His then competed at the European Championships alongside Oréane Léchenault, Marine Boyer, Marine Brevet, and Alison Lepin, and they won the team bronze medal behind Russia and Great Britain. Then at the French Championships, she won the gold medal on the uneven bars. On 27 June, she was named to represent France at the 2016 Summer Olympics alongside Marine Boyer, Marine Brevet, Oréane Lechenault, and Louise Vanhille.

In preparation for the Olympics, His competed at the France-Romania Friendly, and she won the gold medal on the uneven bars. She also competed at the Chemnitz Friendly and helped the French team win the silver medal behind Germany.

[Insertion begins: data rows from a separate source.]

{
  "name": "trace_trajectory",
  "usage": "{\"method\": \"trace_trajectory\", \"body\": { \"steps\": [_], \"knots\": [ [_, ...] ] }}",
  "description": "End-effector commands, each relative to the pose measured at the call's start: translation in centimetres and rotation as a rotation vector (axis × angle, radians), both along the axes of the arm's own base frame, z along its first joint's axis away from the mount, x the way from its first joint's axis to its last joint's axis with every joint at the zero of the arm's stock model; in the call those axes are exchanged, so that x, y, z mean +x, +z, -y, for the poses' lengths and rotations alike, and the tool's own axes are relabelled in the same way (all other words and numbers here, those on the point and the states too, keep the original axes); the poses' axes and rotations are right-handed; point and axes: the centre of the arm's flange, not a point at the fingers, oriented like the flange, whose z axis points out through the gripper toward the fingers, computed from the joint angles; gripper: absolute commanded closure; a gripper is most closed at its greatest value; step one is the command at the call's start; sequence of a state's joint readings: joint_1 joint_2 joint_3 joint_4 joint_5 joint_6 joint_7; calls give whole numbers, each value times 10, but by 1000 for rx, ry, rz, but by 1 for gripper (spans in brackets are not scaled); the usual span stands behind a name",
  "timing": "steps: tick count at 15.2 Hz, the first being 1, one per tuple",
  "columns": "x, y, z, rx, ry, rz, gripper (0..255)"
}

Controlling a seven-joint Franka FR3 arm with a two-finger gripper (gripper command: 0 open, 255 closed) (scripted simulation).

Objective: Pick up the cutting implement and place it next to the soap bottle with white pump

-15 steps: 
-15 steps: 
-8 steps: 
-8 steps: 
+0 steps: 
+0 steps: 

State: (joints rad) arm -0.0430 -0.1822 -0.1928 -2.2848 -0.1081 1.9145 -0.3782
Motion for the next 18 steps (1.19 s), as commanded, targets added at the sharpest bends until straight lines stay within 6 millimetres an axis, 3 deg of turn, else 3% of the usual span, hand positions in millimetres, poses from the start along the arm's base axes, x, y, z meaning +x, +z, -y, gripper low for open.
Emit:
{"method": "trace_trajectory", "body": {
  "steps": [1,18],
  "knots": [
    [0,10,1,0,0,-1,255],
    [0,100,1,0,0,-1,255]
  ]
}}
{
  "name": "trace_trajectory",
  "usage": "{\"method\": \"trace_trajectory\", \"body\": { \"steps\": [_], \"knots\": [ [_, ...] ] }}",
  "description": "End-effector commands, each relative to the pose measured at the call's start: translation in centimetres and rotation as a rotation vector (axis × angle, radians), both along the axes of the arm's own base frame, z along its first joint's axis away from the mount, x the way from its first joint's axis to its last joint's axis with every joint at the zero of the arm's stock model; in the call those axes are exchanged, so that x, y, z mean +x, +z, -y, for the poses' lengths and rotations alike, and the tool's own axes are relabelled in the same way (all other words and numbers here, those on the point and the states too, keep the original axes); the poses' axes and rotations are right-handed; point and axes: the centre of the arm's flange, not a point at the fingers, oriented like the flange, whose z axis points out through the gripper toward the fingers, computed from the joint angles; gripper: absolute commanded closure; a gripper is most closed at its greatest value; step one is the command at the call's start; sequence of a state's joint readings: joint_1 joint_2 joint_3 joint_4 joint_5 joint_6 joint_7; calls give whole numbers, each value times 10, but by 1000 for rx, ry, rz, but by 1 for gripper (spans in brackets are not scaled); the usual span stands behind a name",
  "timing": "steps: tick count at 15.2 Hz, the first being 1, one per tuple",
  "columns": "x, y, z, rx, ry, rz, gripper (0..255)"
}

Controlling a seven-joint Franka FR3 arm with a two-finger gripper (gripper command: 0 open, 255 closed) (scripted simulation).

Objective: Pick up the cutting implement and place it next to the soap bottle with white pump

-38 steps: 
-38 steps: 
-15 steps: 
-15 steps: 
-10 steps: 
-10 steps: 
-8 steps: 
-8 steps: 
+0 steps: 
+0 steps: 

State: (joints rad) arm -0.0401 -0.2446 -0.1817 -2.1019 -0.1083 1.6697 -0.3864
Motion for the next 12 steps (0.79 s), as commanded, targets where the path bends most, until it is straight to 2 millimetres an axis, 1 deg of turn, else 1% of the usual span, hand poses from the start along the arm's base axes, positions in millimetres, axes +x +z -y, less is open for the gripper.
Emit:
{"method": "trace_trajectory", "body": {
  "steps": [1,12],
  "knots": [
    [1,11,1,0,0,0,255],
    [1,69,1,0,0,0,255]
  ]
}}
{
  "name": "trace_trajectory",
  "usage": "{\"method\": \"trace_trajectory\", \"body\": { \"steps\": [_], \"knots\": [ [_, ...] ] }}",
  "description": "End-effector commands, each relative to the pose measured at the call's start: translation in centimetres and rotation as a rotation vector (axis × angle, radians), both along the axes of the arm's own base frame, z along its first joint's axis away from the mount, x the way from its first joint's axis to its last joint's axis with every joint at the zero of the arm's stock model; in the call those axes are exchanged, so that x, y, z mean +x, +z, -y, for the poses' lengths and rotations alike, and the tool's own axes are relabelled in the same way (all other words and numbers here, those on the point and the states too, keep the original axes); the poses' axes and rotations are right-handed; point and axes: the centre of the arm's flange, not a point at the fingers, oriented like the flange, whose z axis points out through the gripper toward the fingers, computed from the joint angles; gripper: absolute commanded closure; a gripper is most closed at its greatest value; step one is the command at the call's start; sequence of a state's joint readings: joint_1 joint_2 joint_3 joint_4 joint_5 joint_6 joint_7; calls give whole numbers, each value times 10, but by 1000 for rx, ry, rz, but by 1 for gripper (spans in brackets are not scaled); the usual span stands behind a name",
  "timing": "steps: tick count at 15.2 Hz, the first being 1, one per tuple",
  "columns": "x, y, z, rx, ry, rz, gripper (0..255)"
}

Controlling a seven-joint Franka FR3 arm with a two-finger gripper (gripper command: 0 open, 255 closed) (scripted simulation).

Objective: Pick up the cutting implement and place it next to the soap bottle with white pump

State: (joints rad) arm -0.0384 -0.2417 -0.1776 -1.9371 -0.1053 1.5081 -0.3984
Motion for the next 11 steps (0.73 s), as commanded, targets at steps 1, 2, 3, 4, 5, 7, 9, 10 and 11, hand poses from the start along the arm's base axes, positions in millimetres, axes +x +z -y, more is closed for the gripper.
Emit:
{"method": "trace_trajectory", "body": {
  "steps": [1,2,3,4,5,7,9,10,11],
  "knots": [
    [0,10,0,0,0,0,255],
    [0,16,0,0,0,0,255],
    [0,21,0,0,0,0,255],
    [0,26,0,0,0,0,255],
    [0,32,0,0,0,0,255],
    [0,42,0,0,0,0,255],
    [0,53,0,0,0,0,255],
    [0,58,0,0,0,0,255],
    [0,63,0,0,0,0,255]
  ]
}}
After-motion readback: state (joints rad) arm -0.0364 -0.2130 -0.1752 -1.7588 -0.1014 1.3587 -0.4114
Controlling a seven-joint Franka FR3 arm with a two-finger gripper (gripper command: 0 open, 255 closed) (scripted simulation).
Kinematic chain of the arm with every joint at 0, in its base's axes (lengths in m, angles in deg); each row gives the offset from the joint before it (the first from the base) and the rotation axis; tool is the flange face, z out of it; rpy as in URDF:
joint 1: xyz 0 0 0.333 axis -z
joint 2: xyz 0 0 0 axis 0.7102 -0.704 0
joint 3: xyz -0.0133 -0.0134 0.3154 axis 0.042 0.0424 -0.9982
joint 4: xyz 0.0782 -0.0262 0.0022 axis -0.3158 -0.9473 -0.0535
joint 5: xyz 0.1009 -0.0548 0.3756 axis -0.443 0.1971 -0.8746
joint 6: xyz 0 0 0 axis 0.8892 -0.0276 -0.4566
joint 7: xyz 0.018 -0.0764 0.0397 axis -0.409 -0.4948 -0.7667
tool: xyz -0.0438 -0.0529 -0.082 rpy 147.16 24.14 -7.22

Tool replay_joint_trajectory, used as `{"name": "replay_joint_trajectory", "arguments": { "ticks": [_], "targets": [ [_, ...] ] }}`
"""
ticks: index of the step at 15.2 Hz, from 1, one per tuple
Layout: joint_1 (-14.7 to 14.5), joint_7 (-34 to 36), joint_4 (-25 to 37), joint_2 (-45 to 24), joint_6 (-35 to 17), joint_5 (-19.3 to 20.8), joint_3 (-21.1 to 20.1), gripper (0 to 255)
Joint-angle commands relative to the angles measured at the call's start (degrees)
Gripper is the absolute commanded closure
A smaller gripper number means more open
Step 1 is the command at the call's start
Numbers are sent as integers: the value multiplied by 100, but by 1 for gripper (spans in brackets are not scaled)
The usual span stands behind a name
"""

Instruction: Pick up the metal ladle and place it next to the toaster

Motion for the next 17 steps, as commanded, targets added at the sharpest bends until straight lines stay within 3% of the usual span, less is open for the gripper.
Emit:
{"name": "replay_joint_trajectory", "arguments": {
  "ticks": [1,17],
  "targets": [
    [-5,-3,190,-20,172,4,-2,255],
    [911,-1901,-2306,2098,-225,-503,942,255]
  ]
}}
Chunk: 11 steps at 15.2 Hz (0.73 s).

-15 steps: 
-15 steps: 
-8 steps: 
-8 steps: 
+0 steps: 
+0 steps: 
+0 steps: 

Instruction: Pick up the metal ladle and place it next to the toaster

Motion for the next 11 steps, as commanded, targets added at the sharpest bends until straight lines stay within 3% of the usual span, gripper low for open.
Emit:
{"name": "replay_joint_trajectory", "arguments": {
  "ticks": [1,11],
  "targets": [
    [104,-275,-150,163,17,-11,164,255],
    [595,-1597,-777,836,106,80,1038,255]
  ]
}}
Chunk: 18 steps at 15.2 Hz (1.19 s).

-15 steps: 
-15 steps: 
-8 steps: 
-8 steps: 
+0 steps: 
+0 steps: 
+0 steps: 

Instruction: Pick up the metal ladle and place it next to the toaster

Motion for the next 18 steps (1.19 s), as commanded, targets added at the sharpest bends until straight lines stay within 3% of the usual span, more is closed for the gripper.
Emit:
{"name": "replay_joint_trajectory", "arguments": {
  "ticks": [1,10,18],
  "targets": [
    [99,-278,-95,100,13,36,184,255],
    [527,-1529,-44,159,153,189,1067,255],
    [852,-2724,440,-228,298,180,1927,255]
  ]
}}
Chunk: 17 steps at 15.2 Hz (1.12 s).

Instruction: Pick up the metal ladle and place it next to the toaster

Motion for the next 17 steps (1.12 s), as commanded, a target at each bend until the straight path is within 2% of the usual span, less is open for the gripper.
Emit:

At the 2016 Summer Olympics, His only competed on the uneven bars, but she fell and only scored a 13.900. The French team finished eleventh during the qualification round and did not advance to the team final.

===Post-Olympics and retirement===
After the 2016 Olympics, His had two surgeries on her ankle. She returned to competition in 2017 at an internal test for the French National Team, but she tore her ACL and meniscus on her uneven bars dismount. She announced her retirement on 13 November 2018.